If claims from early last year are delivered on, the Joondalup study already has significant financial commitments.

Last year, Professor Palmer said the Joondalup study had received commitments of support from IBM and Cerner International worth $25 million.

It is perhaps fitting that the scientist, who won the WA Business News 40under40 First Amongst Equals Award in 2005, has a background that includes venture capitalism.

Professor Palmer's career on the research side of the ledger is extraordinary enough.

He is an internationally recognised as an expert in the genetics of complex respiratory diseases, and at 37 years of age he was the youngest scientist to be appointed to a chair at the medical school as the foundation chair in Genetic Epidemiology at the University of Western Australia in 2003.

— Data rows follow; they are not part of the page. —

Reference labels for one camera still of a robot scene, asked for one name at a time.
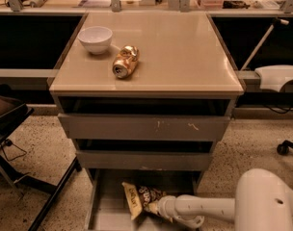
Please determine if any grey drawer cabinet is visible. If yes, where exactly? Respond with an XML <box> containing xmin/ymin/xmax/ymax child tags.
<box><xmin>47</xmin><ymin>11</ymin><xmax>247</xmax><ymax>178</ymax></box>

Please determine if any black cable on floor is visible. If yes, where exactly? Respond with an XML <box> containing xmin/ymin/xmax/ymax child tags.
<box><xmin>0</xmin><ymin>138</ymin><xmax>29</xmax><ymax>162</ymax></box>

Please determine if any grey top drawer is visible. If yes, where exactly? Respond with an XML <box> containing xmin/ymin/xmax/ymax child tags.
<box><xmin>59</xmin><ymin>98</ymin><xmax>230</xmax><ymax>141</ymax></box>

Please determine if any grey drawer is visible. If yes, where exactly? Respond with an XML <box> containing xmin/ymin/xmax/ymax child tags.
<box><xmin>84</xmin><ymin>169</ymin><xmax>199</xmax><ymax>231</ymax></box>
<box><xmin>59</xmin><ymin>98</ymin><xmax>230</xmax><ymax>141</ymax></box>
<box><xmin>76</xmin><ymin>140</ymin><xmax>214</xmax><ymax>171</ymax></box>

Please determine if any crushed gold soda can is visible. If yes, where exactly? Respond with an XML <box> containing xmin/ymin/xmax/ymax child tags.
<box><xmin>112</xmin><ymin>45</ymin><xmax>140</xmax><ymax>79</ymax></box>

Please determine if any black chair left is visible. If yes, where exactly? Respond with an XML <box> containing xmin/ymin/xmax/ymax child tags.
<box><xmin>0</xmin><ymin>84</ymin><xmax>82</xmax><ymax>231</ymax></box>

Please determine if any brown chip bag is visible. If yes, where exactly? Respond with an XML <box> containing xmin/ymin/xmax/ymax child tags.
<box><xmin>121</xmin><ymin>182</ymin><xmax>167</xmax><ymax>220</ymax></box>

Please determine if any white rod with tip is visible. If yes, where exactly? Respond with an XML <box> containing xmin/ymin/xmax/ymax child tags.
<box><xmin>241</xmin><ymin>17</ymin><xmax>289</xmax><ymax>71</ymax></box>

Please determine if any black office chair base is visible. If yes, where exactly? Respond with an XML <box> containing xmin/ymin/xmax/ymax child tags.
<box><xmin>277</xmin><ymin>140</ymin><xmax>293</xmax><ymax>155</ymax></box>

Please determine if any white curved plastic cover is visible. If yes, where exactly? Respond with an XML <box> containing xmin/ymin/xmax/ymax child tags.
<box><xmin>254</xmin><ymin>64</ymin><xmax>293</xmax><ymax>92</ymax></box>

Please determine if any grey middle drawer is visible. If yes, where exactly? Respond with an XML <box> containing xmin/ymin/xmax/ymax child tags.
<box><xmin>76</xmin><ymin>140</ymin><xmax>214</xmax><ymax>171</ymax></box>

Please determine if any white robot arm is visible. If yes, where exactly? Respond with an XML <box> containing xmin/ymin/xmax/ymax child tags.
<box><xmin>157</xmin><ymin>168</ymin><xmax>293</xmax><ymax>231</ymax></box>

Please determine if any grey bottom drawer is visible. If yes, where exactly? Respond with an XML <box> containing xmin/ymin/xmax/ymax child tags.
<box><xmin>84</xmin><ymin>169</ymin><xmax>199</xmax><ymax>231</ymax></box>

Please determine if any white ceramic bowl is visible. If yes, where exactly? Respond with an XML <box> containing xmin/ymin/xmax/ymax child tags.
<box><xmin>77</xmin><ymin>26</ymin><xmax>113</xmax><ymax>55</ymax></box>

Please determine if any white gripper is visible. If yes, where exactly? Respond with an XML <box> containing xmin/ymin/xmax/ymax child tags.
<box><xmin>157</xmin><ymin>194</ymin><xmax>205</xmax><ymax>230</ymax></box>

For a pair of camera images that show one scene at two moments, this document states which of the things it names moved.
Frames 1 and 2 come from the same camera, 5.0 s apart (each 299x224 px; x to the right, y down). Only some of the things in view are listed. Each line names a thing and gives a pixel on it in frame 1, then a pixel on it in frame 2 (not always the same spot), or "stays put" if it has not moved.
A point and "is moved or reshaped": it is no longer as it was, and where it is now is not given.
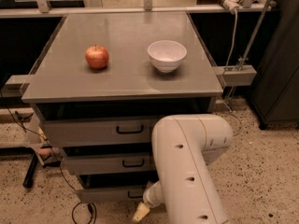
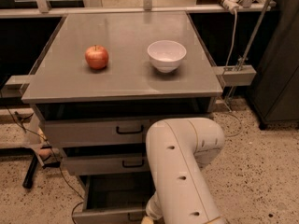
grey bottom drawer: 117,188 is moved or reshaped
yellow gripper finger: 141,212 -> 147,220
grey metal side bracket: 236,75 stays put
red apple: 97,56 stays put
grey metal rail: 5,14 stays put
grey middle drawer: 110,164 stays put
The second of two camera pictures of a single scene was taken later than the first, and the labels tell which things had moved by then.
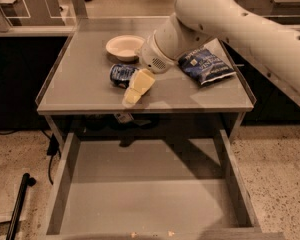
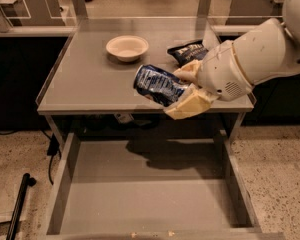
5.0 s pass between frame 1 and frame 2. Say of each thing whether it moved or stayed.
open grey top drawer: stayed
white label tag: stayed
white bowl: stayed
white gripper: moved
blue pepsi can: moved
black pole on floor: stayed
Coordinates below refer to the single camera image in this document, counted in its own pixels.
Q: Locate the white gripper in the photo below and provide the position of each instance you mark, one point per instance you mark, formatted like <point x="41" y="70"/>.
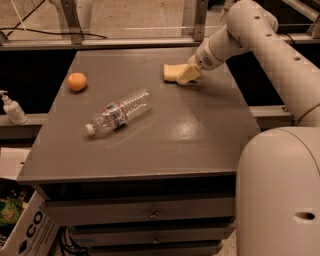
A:
<point x="206" y="60"/>

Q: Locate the yellow sponge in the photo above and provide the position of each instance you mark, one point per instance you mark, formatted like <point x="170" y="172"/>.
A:
<point x="171" y="72"/>

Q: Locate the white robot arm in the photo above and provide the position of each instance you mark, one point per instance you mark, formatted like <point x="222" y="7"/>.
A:
<point x="278" y="177"/>

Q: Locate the clear plastic water bottle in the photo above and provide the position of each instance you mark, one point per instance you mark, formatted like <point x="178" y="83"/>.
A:
<point x="119" y="113"/>

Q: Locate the grey drawer cabinet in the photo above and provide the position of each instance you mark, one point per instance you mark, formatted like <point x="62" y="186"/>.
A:
<point x="161" y="185"/>

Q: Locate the orange fruit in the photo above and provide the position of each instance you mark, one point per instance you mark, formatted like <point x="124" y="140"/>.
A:
<point x="77" y="81"/>

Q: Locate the white pump dispenser bottle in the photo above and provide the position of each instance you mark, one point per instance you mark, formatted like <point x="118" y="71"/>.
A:
<point x="13" y="109"/>

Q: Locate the white cardboard box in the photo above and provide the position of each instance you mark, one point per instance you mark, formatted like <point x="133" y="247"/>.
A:
<point x="25" y="229"/>

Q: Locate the metal window frame rail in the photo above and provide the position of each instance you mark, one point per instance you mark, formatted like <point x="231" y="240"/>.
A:
<point x="97" y="44"/>

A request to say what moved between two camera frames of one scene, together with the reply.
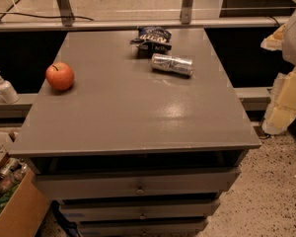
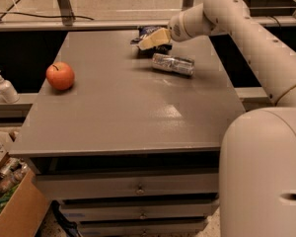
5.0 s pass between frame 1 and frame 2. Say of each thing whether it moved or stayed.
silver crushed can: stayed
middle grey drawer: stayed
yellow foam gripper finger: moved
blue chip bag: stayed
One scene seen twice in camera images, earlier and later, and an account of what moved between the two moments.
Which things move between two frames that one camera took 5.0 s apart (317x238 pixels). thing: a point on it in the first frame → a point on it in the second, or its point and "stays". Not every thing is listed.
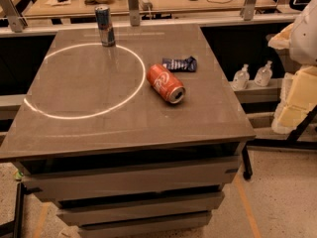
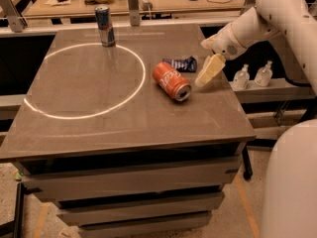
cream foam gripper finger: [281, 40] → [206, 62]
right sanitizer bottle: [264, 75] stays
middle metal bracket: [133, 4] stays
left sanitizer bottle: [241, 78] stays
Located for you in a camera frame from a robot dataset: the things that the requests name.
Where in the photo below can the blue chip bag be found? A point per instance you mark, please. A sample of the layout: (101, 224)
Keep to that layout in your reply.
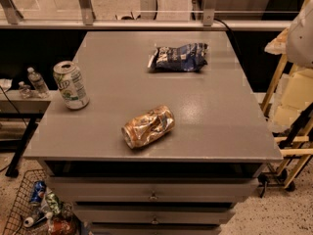
(188, 58)

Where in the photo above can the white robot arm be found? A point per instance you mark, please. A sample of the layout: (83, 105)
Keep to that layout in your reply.
(297, 40)

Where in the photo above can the crushed orange soda can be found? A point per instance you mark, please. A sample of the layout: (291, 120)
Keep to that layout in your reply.
(147, 128)

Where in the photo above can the green white 7up can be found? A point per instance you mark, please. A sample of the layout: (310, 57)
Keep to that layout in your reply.
(70, 84)

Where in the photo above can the green can in basket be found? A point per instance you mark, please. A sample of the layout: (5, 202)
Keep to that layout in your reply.
(54, 203)

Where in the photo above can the blue pepsi can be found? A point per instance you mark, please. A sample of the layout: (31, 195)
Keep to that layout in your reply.
(37, 193)

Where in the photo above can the red can in basket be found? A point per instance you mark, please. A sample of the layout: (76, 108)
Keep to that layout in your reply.
(61, 227)

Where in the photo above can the grey drawer cabinet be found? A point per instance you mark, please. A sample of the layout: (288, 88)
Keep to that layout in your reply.
(171, 140)

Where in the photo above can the tall clear water bottle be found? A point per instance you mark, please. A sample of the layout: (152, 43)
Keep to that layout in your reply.
(38, 82)

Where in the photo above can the grey side bench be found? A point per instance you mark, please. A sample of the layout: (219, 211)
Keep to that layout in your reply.
(29, 110)

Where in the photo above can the small clear water bottle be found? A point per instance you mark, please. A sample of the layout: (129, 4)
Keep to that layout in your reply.
(25, 90)

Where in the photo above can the white bottle in basket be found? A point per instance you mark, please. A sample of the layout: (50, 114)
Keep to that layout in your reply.
(36, 218)

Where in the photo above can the black wire basket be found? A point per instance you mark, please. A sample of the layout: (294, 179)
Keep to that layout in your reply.
(22, 208)

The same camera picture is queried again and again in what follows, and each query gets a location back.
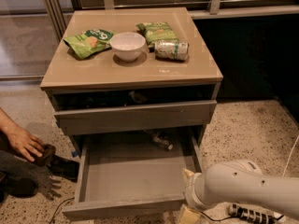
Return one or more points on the green chip bag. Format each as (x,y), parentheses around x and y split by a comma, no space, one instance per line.
(156,31)
(89,42)

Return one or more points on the black shoe near cabinet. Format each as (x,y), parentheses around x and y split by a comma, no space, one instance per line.
(64,168)

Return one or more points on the black shoe lower left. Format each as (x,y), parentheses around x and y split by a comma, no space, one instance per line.
(18,187)

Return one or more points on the green white soda can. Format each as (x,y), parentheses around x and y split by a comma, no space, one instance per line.
(177,51)

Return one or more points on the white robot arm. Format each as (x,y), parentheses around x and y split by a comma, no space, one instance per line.
(241,181)

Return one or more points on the black power strip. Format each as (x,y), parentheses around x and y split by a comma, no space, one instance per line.
(249,215)

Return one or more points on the green chip bag left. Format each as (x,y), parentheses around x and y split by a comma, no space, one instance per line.
(89,42)

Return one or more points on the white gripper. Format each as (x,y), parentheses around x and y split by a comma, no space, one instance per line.
(191,188)

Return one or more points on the grey top drawer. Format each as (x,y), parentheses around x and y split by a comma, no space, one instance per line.
(136,117)

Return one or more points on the person's hand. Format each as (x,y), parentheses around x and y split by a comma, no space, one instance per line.
(23,142)

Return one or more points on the white ceramic bowl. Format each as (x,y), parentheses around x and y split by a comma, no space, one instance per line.
(127,46)

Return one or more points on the clear plastic bottle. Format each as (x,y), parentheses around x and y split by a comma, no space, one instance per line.
(159,138)

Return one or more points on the grey three-drawer cabinet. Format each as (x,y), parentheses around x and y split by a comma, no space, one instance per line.
(104,72)

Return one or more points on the green chip bag right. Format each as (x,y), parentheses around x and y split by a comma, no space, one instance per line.
(156,31)

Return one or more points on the grey drawer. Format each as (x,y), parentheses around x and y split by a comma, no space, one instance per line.
(136,117)
(124,174)

Professor Palmer has also taught at prestigious institutions around the world, including Harvard and Oxford.

While at Harvard, Professor Palmer was jointly responsible for creating a new national genomic resource centre in heart, lung and blood disease as well as founding a biotechnology consultancy, Triaj, to provide high-level advice and due diligence to venture capital and industry groups.

Professor Palmer concluded that, in biotechnology, most of the expertise resided in academia rather than industry, in contrast to IT or other high-tech enterprises.

Such a background reveals a rare blend of research, business and entrepreneurial skills for the man at the helm of such an important WA project.